Posted by Alan851603 on 27 Nov 2013 at 23:06 GMT

This article is weak on logic, and , strong on strawmen.

As a first attempt to convert human consumption into land impacts EF is innovative and deserves credit for that alone. I continue to believe that it is pointing to about the right are in terms of scale when we look at how we should behave in terms of material consumption if we live in the numbers that we do, and there is no alternative single indicator.

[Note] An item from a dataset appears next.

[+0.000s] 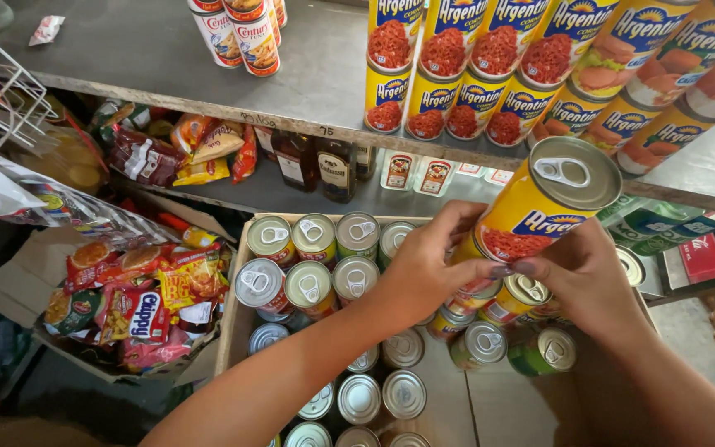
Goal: Organizing and stocking canned goods onto store shelves from a cardboard box.
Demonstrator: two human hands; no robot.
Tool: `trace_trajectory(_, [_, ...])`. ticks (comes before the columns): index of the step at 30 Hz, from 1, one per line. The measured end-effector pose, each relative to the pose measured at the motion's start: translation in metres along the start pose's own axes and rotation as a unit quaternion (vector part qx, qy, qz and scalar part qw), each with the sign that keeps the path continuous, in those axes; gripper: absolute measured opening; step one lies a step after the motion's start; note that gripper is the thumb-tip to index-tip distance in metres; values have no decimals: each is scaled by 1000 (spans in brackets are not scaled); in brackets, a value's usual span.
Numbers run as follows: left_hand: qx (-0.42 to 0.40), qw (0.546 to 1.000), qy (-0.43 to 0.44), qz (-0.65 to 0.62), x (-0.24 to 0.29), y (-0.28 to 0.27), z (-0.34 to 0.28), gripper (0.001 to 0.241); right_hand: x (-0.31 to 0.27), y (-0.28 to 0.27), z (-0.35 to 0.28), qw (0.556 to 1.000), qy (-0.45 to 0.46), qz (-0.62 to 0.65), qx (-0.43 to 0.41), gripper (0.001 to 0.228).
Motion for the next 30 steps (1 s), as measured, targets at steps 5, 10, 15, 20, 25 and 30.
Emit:
trace_trajectory(5, [-4, 999, -27, 35, 24, -5, 1, 60, 3, -2, 1, 1000, 3, -10, -5, 49])
trace_trajectory(10, [-18, 996, -17, 89, 23, -9, 0, 60, 19, -11, 3, 999, -5, -20, -33, 53])
trace_trajectory(15, [13, 999, -40, 19, 13, -9, 3, 56, 5, -8, 8, 994, 45, -101, -11, 53])
trace_trajectory(20, [32, 997, -54, -46, 12, -9, 3, 55, -16, 7, 9, 996, -19, 70, -52, 53])
trace_trajectory(25, [24, 997, -47, -54, 17, -11, 1, 54, 4, -5, 11, 996, 63, -58, -26, 45])
trace_trajectory(30, [32, 997, -50, -42, 10, -10, 0, 54, 3, -2, 11, 996, 73, -2, -57, 42])
Point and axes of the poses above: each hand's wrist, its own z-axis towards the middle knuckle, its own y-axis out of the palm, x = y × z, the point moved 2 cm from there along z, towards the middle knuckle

The (definitely valid) criticism that EF is no more than a rough sketch on the back of an envelope simply does not justify the (also possibly true) conclusion that we need go back to the Drawing Board. Many fine buildings and valid scientific theories started life as a sketch on the back of an envelope or a wild apparently unprovable idea. That quality of uncertainty simply does not mean the design or underlying concept was fundamentally flawed. Nor does the demonstration of sensitivity in a model mean that the model does not work, it simply means that a better model and better data are required. It may be that the concept is fundamentally flawed but this has not been proven.

9 boundaries? Yes, more precise but less useful. Those boundaries too must be uncertain when we look into detail, and equally would be prey to denial by those with an interest in exceeding them – there is no alternative but to admit that any measure of sustainability is going to involve a lot of guessing. In the meantime all the indicators point in the same direction.

The statement that the EF is claiming a spurious level of accuracy is insulting to the intelligence of even the most dim-witted: The EF is a heuristic, highly synthetic model, and yes, potentially wildly inaccurate. But it is possibly somewhere near reality. The attitude of the Authors is like the passengers on a bus careering towards a perceived precipice shouting to the driver not to slow down because the danger may not in fact be real – indeed, it may be simply a bump in the road, an optical illusion or even a hallucination. Do the Authors seriously expect me as a fellow passenger to support their advice to ignore the warning signs on the basis that they may be wrong and may need re-evaluation?

Apart from quibbling about CO2 sequestration capacity, this “Perspective” contains no real critique of the EF method’s underlying thesis – that human consumption and emissions need to be supported by biophysical realities. To develop a perspective one needs distance - the article does not seem to me to come from a sufficiently detached position.

Yet there are many real questions about the EF approach which have been effectively ignored in the hurry to produce a hatchet job on the CO2 front – chemical pollution, the theoretical EF of a person completely integrated into the ecology (such as some tribals) the relationship of Agriculture to biodiversity, and the possibility of mass production of Ecological Space beyond a deliberately provocative tree planting example. Whether these should be seen as omissions from EF as it stands or as an indication that we need to go back to the drawing board (which I agree with) is not convincingly established in this article. .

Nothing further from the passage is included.